The vector addition algorithm for the CPU
 

Vector addition is adding corresponding array elements in a "vector" (stored as an array):

 

 

 

I will first show you an algorithm for a CPU

Then I will show you an algorithm for a GPU

A CPU algorithm for vector addition

int main(int argc, char *argv[])
{
   int i, N;          // N = vector length

   float *x, *y, *z;  // Base addresses of arrays

   /* ==========================================
      Allocate arrays to store vector x and y
      ========================================== */
   x = malloc( N*sizeof(float) );  // Allocate array of N floats
   y = malloc( N*sizeof(float) );  // Allocate array of N floats
   z = malloc( N*sizeof(float) );  // Allocate array of N floats

   /* Initialize array x and y omitted */ 

   for (i = 0; i < N; i++)
      z[i] = x[i] + y[i];    // CPU's array addition
}
  

DEMO: /home/cs355001/demo/CUDA/3-add-vector/cpu-add-vector.c

Execution of the CPU algorithm of vector addition
 

Initial state:

 

 

Execution of the CPU algorithm of vector addition
 

After 1 iteration:

 

 

Execution of the CPU algorithm of vector addition
 

After 2 iterations:

 

And so on...

GPU's execution of the vector addition algorithm

Recall that a grid has B blocks with T (T ≤ 1024) threads per block:

#include <stdio.h>
#include <unistd.h>

__global__ void hello( )
{
  printf("gridDim.x=%d, blockIdx.x=#%d, 
          blockDim.x=%d, threadIdx.x=#%d -> ID=%d\n", 
	  gridDim.x, blockIdx.x, blockDim.x, threadIdx.x,
          blockIdx.x*blockDim.x+threadIdx.x);  
}

int main()
{
   hello<<< B, T >>>( );

   printf("I am the CPU: Hello World ! \n");
   cudaDeviceSynchronize();
} 

Each thread can compute its unique ID using blockIdx.x*blockDim.x+threadIdx.x.

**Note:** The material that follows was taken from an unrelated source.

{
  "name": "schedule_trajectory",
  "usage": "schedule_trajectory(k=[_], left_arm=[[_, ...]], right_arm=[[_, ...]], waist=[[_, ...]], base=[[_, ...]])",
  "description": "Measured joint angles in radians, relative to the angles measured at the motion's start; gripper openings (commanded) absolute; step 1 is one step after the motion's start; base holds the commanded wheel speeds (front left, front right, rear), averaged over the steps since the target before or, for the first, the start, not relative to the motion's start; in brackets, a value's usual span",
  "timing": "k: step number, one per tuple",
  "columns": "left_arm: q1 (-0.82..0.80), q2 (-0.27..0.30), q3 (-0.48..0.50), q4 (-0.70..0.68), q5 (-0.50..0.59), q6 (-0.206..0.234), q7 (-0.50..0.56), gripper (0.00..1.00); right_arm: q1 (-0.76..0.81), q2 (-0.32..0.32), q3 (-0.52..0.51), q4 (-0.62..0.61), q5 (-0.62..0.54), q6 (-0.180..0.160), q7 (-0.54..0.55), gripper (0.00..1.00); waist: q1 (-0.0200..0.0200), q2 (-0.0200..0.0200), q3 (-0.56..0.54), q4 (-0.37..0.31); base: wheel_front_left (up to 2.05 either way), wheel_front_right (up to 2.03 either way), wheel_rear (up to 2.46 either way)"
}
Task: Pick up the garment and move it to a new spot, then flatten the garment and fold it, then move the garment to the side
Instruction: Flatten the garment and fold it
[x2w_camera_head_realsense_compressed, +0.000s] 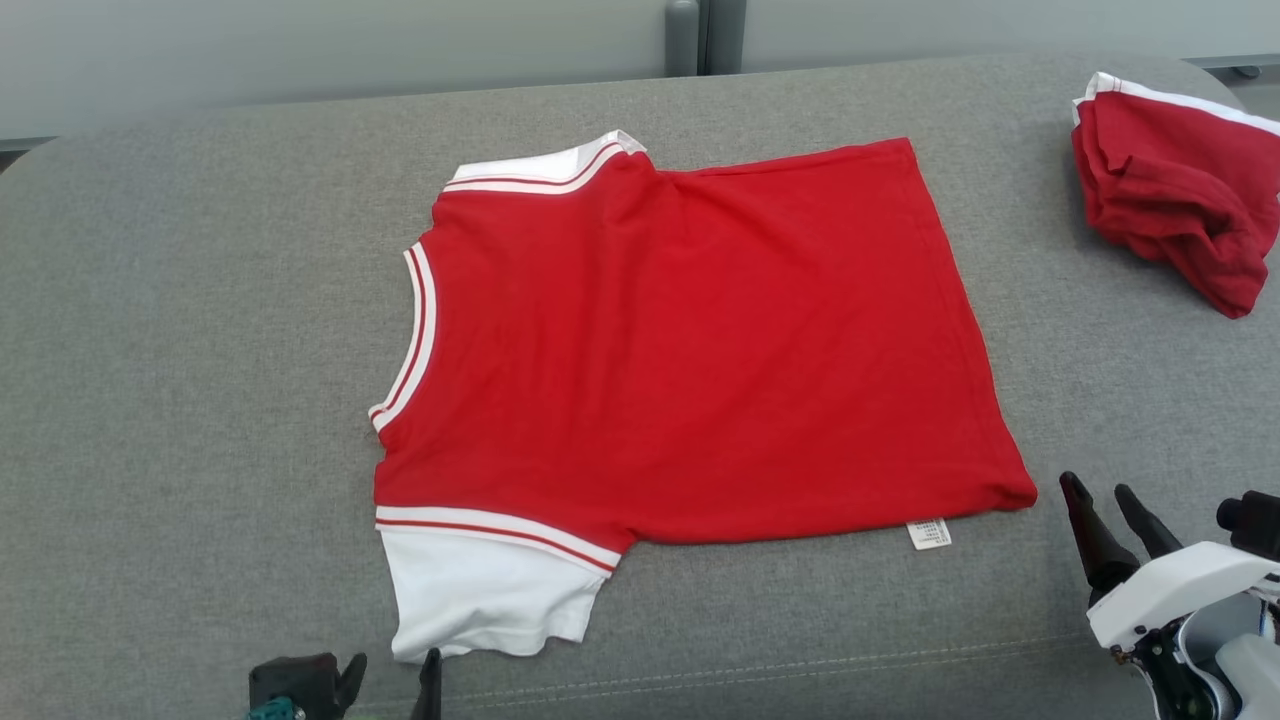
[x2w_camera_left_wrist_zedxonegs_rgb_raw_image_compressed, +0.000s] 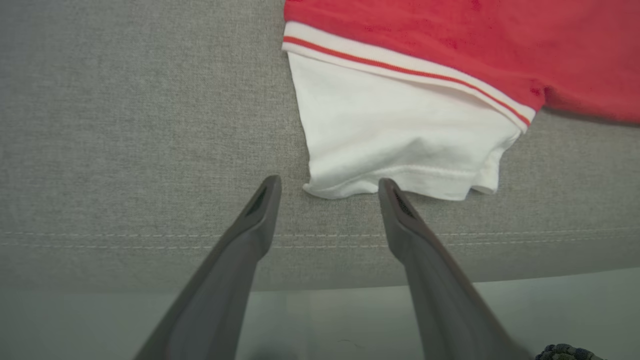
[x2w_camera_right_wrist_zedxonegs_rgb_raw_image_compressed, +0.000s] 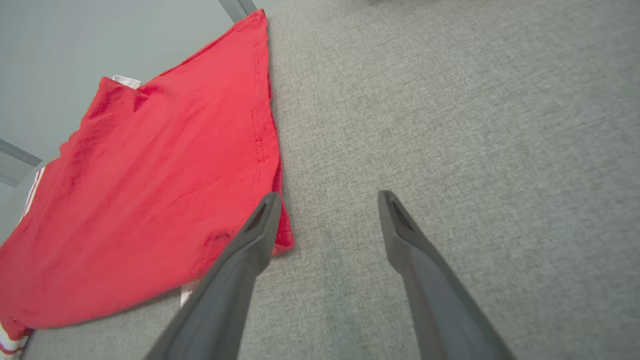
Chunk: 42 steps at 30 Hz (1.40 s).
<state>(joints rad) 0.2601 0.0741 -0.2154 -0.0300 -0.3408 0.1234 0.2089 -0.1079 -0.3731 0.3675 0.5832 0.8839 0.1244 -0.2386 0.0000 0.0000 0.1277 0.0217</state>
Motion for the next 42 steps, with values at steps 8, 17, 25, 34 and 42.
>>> schedule_trajectory(k=[8,17,25,34,42], left_arm=[[-0.072,-0.003,0.023,-0.071,0.031,0.000,-0.082,1.00],[-0.172,-0.014,0.009,-0.081,0.047,0.000,-0.189,1.00],[-0.203,-0.020,0.021,-0.042,0.075,0.000,-0.263,1.00],[-0.204,-0.024,0.029,0.016,0.077,0.000,-0.332,1.00],[-0.197,-0.024,0.031,0.068,0.077,0.000,-0.379,1.00]], right_arm=[[-0.042,-0.016,-0.014,-0.064,-0.058,-0.001,-0.007,1.00],[-0.126,-0.020,-0.038,-0.182,-0.179,-0.023,-0.009,1.00],[-0.150,0.008,-0.040,-0.271,-0.253,-0.055,-0.009,1.00],[-0.147,0.062,-0.016,-0.354,-0.345,-0.099,-0.012,1.00],[-0.075,0.116,0.006,-0.371,-0.360,-0.120,-0.013,1.00]], waist=[[0.0000,0.0000,-0.017,-0.015],[0.0000,0.0000,-0.043,-0.043],[0.0000,0.0000,-0.061,-0.062],[0.0000,0.0000,-0.077,-0.071],[0.0000,0.0000,-0.103,-0.081]], base=[[0.00,0.00,0.00],[0.00,0.00,0.00],[0.00,0.00,0.00],[0.00,0.00,0.00],[0.00,0.00,0.00]])
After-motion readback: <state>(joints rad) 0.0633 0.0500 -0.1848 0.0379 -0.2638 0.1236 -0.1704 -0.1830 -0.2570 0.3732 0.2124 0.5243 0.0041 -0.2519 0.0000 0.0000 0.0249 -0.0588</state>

How to set the parameters B (# thread blocks) and T (# threads/block) ?

Suppose we must add 2 vectors (= arrays) of size N:

  Suppose we add arrays of size N:

    x[0] x[1] x[2]   ... ... ... ... ... ... ... ... ... x[N-1] 
     +    +    +                              +   +   +    +
    y[0] y[1] y[2]   ... ... ... ... ... ... ... ... ... y[N-1] 













  

 

How to set the parameters B (# thread blocks) and T (# threads/block) ?

We create N threads and use thread i to compute x[i] + y[i]:

  Suppose we add arrays of size N:

    x[0] x[1] x[2]   ... ... x[i]... ... ... ... ... ... x[N-1] 
     +    +    +              +               +   +   +    +
    y[0] y[1] y[2]   ... ... y[i]... ... ... ... ... ... y[N-1] 
                               ^
			       |
			   thread i
   <--------------------------------------------------------->
                         N threads
 



    Problem:   what if  N > 1024  ?? 



  

Important restriction:   1 block can have at most 1024 threads

How to set the parameters B (# thread blocks) and T (# threads/block) ?

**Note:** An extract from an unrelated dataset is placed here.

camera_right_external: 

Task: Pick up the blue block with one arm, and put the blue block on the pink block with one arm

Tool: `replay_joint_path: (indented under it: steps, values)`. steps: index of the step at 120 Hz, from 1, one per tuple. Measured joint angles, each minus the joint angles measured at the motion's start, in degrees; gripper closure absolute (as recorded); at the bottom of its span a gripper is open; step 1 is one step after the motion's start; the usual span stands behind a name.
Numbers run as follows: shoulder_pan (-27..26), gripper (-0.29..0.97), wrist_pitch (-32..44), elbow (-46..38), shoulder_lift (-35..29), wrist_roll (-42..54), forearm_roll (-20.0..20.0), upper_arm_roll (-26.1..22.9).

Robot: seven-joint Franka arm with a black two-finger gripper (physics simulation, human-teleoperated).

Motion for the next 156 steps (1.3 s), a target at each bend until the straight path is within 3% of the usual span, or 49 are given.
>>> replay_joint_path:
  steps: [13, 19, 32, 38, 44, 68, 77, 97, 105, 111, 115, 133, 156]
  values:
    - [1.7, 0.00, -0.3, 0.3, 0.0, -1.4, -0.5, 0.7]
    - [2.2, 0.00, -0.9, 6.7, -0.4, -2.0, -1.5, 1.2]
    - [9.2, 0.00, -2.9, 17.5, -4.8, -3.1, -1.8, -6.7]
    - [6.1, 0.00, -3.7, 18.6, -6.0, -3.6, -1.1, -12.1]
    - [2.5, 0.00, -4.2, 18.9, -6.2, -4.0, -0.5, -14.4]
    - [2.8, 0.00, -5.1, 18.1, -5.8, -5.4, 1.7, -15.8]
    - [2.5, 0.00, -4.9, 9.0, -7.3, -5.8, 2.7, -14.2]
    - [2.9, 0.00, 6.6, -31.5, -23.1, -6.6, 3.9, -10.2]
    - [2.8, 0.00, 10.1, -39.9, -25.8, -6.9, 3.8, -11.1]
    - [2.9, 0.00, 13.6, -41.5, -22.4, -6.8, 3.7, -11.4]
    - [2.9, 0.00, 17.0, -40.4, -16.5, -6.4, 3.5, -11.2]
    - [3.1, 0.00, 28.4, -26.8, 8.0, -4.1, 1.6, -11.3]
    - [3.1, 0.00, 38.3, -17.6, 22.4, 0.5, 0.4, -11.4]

To create an N threads, we divide the N threads up into blocks of T threads with: T ≤ 1024:

  Suppose we add arrays of size N:

    x[0] x[1] x[2]   ... ... x[i]... ... ... ... ... ... x[N-1] 
     +    +    +              +               +   +   +    +
    y[0] y[1] y[2]   ... ... y[i]... ... ... ... ... ... y[N-1] 

    <----------------> <--------------> ....... <-------------->
         T threads         T threads                T threads   (T < 1024)
         (1 block)         (1 block)       ...      (1 block)

    <--------------------------------------------------------->
                         N threads 






  

We can choose the value of T, as long as: T ≤ 1024    (T can affect performance !)

How to set the parameters B (# thread blocks) and T (# threads/block) ?

The # block in the grid is equal to ⌈N/T⌉

  Suppose we add arrays of size N:

    x[0] x[1] x[2]   ... ... x[i]... ... ... ... ... ... x[N-1] 
     +    +    +              +               +   +   +    +
    y[0] y[1] y[2]   ... ... y[i]... ... ... ... ... ... y[N-1] 

    <----------------> <--------------> ....... <-------------->
         T threads         T threads                T threads   (T < 1024)
         (1 block)         (1 block)       ...      (1 block)
       |                                                       |
       +-------------------------------------------------------+
                 # blocks B = ⌈ N/T ⌉
 





  

 

How to set the parameters B (# thread blocks) and T (# threads/block) ?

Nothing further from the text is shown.